Windsor’s manufacturing sector speculates about new federal investments

Wednesday, April 8, 2015

The Windsor Star/Derek Spalding

Industry experts in the Windsor region are optimistic companies can create new jobs through expansion after hints from the federal government about new investments in the manufacturing sector.

The excitement comes after recent comments from Canada’s Industry Minister James Moore, who said financial assistance for manufacturers will be announced when the federal budget is rolled out later this month.

That investment could come in the form of grant funding to pay for worker training programs or it could be through no-interest loans to help companies expand and diversify, said Sandra Pupatello, CEO of the WindsorEssex Economic Development Corporation. She would like to see more funding for things like new equipment and machinery — allowing firms to expand.

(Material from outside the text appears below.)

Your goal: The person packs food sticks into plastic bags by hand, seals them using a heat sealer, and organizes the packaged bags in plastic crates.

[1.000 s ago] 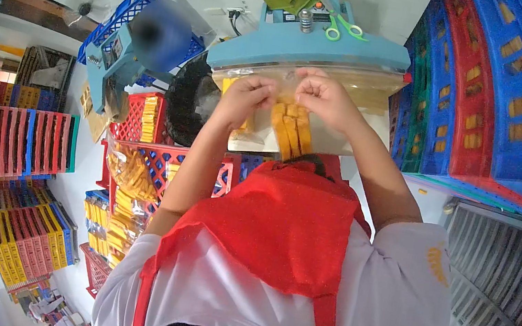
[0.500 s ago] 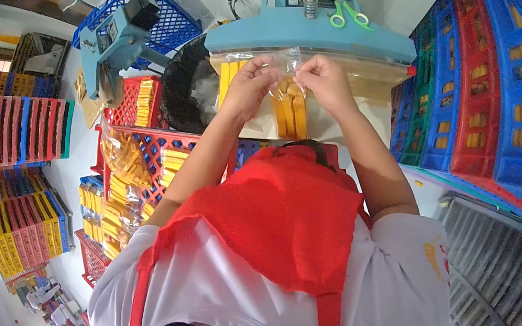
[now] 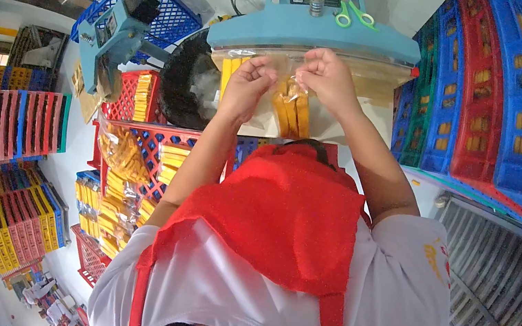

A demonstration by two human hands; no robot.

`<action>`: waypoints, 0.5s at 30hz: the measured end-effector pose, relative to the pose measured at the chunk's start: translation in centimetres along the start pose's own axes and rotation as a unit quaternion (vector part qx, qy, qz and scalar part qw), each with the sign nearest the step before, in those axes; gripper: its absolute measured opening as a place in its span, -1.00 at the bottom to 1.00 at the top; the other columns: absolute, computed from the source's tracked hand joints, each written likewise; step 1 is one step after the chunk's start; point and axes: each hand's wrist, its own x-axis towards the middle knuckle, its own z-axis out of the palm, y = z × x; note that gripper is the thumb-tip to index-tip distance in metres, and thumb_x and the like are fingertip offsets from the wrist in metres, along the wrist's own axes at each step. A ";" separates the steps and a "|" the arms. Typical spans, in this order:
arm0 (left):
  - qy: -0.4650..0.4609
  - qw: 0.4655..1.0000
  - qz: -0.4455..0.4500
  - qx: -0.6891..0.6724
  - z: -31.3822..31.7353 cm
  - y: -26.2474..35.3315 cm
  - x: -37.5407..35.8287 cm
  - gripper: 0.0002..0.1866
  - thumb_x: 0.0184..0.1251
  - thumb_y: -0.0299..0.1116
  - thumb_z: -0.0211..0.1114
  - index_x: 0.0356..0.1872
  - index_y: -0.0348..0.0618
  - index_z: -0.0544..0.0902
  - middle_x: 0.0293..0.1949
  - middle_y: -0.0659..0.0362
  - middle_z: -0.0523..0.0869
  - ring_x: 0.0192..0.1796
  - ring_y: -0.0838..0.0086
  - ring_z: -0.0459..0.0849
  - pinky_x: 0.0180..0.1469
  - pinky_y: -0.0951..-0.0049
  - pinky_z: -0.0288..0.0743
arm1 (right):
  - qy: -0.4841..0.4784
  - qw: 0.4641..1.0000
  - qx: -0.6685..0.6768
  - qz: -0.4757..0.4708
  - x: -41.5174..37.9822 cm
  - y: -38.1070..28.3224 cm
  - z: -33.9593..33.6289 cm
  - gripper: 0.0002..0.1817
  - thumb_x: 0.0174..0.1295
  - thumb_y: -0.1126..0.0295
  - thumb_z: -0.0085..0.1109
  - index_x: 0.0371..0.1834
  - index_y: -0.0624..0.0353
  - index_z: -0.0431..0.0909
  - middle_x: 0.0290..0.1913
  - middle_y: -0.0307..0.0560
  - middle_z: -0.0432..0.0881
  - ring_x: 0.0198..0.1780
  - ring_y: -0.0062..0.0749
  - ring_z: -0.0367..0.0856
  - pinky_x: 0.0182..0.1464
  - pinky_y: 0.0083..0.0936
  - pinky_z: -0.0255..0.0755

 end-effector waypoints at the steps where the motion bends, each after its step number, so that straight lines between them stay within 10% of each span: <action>1: 0.010 1.000 0.021 0.010 -0.1 -0.1 0.0 -0.73 0.06 -0.66 0.12 -0.18 -0.23 0.39 -0.46 0.24 0.54 -0.46 0.63 0.48 -0.40 0.67 0.39 | -0.001 1.000 -0.004 0.001 0.1 0.2 -0.1 -0.69 0.01 0.65 0.05 -0.15 0.24 0.26 -0.38 -0.10 0.53 -0.38 -0.58 0.49 -0.32 -0.69 0.36; 15: -0.014 0.998 0.012 0.059 -0.3 -0.5 -0.3 -0.86 0.11 -0.66 0.02 -0.50 -0.21 0.51 -0.40 0.20 0.56 -0.39 0.58 0.51 -0.30 0.65 0.35 | 0.011 0.999 -0.005 0.037 0.1 -0.8 0.5 -0.66 -0.02 0.63 0.06 -0.13 0.28 0.27 -0.37 -0.10 0.53 -0.36 -0.59 0.49 -0.33 -0.69 0.37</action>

Pupatello suggested this approach would be the best way to create jobs and boost the economy.

“Capital cost allowances for manufacturers allow them to invest in new machinery and equipment, which then leads to hiring new workers,” she said.

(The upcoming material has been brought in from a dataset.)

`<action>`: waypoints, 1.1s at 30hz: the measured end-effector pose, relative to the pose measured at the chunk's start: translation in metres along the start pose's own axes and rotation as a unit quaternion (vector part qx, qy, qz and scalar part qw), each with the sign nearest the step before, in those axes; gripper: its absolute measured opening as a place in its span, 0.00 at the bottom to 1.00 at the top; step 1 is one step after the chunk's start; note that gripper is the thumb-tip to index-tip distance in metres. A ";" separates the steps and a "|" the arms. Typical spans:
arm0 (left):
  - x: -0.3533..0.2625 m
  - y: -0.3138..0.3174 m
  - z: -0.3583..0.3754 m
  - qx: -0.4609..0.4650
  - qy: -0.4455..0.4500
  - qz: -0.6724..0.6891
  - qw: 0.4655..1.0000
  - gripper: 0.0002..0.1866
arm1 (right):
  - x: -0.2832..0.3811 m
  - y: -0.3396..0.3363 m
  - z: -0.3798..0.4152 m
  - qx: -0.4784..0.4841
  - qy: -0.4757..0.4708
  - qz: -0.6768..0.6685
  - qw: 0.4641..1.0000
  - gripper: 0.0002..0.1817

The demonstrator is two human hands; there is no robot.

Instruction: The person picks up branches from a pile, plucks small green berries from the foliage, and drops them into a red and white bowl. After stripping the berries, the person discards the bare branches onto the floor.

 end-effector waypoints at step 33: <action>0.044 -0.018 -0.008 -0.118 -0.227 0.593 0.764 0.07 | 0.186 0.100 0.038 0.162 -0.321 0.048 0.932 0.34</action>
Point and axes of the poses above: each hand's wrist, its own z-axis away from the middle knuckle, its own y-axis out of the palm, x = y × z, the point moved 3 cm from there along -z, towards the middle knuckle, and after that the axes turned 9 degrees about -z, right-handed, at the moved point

Moore would not give more details about the upcoming investments. His press secretary said this week that the minister stands by his comments made during interviews with CTV News and Global News, but no further details would come until the budget in released April 21.

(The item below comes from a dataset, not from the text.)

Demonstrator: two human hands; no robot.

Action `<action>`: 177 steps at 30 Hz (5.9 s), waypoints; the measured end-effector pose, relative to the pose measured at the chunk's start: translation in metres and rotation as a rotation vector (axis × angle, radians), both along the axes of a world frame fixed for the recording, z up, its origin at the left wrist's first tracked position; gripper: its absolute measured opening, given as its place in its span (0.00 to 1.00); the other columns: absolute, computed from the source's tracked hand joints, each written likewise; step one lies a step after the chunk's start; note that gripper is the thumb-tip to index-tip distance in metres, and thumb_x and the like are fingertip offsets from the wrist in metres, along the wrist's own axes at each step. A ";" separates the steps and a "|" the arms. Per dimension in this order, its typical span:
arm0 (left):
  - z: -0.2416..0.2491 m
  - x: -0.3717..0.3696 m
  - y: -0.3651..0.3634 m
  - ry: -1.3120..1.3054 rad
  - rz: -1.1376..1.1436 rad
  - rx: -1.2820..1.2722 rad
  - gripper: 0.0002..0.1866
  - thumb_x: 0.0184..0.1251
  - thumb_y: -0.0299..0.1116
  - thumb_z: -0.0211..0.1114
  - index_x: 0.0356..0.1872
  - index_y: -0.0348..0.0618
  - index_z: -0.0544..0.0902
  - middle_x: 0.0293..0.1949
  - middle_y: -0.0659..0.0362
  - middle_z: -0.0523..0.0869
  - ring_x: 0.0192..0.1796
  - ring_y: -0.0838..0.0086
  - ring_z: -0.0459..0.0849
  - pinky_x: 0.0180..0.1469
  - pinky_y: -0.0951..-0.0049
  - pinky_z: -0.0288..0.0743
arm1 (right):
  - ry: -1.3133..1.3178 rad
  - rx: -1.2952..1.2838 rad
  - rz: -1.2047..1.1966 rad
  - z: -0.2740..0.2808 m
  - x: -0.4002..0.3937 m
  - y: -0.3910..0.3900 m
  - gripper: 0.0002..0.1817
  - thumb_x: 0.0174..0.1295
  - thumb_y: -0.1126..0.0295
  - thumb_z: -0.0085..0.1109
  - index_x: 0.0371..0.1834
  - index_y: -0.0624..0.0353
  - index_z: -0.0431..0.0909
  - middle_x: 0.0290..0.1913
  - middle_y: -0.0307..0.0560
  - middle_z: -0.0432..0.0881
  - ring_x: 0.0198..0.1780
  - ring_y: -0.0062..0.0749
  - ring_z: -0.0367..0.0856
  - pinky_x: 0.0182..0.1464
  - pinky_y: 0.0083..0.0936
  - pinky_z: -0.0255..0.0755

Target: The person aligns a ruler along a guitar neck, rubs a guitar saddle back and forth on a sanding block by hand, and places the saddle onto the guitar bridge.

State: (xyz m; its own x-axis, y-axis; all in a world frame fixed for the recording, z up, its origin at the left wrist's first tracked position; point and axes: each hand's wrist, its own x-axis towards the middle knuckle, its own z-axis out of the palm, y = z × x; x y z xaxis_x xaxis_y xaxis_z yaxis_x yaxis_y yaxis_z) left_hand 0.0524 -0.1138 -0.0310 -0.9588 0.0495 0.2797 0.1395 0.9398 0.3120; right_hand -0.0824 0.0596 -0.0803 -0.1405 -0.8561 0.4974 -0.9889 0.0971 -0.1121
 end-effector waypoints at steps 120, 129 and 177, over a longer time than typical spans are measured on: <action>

Essex MP Jeff Watson declined to comment about the region’s need for new investment in manufacturing.

The federal and provincial governments already fund dozens of incentive programs, but few focus on helping businesses expand their productivity.

Companies like Anchor Danly are too big for some of the incentive programs. But they have taken advantage of funding that helps train new hires who lack the necessary skills to work for a company that builds tool and die sets for manufacturers.

The company is always looking for new grants that can help it grow, but there hasn’t been much in recent years, said Carl Powers, general manager of fabrications. He too would like to see more of a focus on grants for investing in new machinery.

“A lot of what we’ve been seeing is not anything different than what we’ve seen in the last few years. There’s not really anything new or revolutionary,” Powers said. “We’re interested in are areas to support expansion or new equipment to create jobs.”

Windsor’s automotive sector also needs a financial boost, said Matt Marchand, president and CEO of the Windsor-Essex Regional Chamber of Commerce.

“There has been a decline in auto investment in Ontario, while in other jurisdictions around the world it’s growing,” he said.

Chambers of commerce have been calling on the province and Ottawa to create an automotive strategy overseen by an automotive investment bureau.

“We’ve heard rumblings about attention being paid to the manufacturing sector, but we’ll have to wait and see,” Marchand said. “If it’s true, we’ll be pleased with our efforts to get investment in the auto sector. If it’s not true, we’ll double our efforts and keep trying.”